Exercise directions
Scan the listing below and copy each line holding the word "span".

The data
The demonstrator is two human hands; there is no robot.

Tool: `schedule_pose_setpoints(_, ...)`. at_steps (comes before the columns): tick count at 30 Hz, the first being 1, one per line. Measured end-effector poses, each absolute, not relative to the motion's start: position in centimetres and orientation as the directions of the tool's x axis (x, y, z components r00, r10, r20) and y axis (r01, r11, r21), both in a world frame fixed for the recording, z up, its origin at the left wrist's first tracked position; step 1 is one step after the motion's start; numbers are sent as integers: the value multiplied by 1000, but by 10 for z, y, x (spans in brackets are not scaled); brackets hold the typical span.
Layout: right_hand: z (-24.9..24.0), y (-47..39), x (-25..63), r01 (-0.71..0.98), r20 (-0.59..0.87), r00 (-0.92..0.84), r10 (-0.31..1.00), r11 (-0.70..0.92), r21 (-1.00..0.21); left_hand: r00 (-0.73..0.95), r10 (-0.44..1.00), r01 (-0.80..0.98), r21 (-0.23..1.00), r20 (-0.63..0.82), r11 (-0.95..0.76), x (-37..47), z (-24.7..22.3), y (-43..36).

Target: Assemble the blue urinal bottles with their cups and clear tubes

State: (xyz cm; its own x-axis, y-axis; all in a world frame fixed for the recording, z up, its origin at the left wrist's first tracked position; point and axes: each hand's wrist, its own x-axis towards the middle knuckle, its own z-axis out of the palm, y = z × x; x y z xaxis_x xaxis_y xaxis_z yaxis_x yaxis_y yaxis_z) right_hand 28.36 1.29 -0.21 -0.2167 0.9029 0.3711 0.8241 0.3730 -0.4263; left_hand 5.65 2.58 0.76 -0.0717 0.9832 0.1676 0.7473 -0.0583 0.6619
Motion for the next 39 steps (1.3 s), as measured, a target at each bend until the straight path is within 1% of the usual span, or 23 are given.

Response for this exercise
Tool: `schedule_pose_setpoints(_, ...)`. at_steps (comes before the columns): tick count at 30 Hz, the first being 1, one per line. Measured end-effector poses, each absolute, not relative to the motion's start: position in centimetres and orientation as the directions of the tool's x axis (x, y, z components r00, r10, r20) and y axis (r01, r11, r21), both in a world frame fixed for the recording, z up, its origin at the left wrist's first tracked position; step 1 is one step after the motion's start; numbers are sent as integers: the value multiplied by 1000, but by 10 for z, y, x (spans in brackets are not scaled); brackets hold the typical span.
Motion for the next 39 steps (1.3 s), as measured, a target at each bend until the straight path is within 1% of the usual span, or 23 are given.

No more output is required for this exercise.